25. Indeed, if a winding up proceeding is instituted on a debt which has arisen from a contract, the same leans for support both upon the contract and upon the Companies Act. If s. 69 is widely interpreted, it would bar a winding up petition presented upon a contractual debt. But if it is restrictively interpreted, which has been done in so many cases mentioned above, it must be held, which I do hold, that a winding up petition is not proceeding to enforce a right arising from a contract even though the origin of the litigation might be traced up to there. It is a proceeding to enforce a right given specially by the Companies Act.
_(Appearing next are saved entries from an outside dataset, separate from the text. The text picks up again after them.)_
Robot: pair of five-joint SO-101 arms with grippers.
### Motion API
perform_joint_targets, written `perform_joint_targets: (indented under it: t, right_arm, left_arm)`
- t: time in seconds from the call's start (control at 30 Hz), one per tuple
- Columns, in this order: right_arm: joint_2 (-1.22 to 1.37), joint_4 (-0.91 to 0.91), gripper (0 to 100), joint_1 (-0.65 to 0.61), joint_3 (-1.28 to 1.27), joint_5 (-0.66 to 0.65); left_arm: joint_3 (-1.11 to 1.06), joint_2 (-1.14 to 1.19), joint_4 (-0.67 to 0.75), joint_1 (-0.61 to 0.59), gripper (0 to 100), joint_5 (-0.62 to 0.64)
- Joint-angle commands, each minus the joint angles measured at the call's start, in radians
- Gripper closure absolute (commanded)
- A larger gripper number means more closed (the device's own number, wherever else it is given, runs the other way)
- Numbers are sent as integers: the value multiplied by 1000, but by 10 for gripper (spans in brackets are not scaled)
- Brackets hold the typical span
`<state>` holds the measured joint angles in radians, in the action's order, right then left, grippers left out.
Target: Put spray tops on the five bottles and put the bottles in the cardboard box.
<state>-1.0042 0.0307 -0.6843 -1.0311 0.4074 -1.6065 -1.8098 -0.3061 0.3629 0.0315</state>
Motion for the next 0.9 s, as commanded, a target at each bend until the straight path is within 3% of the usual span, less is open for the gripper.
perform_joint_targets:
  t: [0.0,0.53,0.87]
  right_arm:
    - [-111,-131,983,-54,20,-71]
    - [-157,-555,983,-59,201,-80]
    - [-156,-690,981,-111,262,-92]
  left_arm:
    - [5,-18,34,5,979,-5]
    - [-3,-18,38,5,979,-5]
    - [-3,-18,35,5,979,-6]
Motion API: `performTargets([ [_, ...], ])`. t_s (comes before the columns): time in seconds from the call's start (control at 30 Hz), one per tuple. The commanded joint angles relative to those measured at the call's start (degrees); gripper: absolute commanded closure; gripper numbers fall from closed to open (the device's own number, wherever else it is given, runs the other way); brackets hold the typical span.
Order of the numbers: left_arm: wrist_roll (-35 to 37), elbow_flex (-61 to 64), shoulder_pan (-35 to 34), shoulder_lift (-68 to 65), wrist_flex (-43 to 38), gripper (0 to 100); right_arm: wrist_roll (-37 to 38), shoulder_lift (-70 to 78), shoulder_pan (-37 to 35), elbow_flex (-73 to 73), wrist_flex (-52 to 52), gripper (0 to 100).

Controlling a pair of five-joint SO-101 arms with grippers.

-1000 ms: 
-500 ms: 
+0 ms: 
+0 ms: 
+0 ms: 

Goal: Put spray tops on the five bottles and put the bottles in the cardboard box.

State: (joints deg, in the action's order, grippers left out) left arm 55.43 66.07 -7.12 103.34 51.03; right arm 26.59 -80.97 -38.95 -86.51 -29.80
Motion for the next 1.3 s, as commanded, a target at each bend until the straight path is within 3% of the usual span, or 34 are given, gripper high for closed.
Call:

Even if there is a contractual debt, for the purpose of establishing the company's inability to pay, certain other steps often have to be taken under the Companies Act, like the service of a statutory notice. Without these, the winding up petition would be incomplete. The contract itself cannot therefore be looked upon as the thing from which the right to obtain a winding up immediately arises. 26. The above point of law also, although I have taken some space to discuss it, is not, in my opinion, such a one as justly calls for relegation of the petitioning creditor to a suit. Parties have argued at length and therefore, I have had to decide it at some length. But a point of law does .not become a disputed point of law merely because learned counsel canvass it or dispute it for long enough. 27. Under the above circumstances, in my opinion, the company raises no sufficient point of fact or law to stop the receiving of the winding up petition and its advertisements. 28. The petition is, therefore, received. It shall be admitted. It shall be advertised once in The Statesman and once in The Ananda Bazar. Advertisements are not to be published for a period of four weeks from date hereof. Publication in the Calcutta Gazette is dispensed with. Returnable eight weeks hence. 29. Parties and all others concerned will first act upon a copy of this dictated order on the usual undertakings and thereafter upon the perfected order. Application allowed.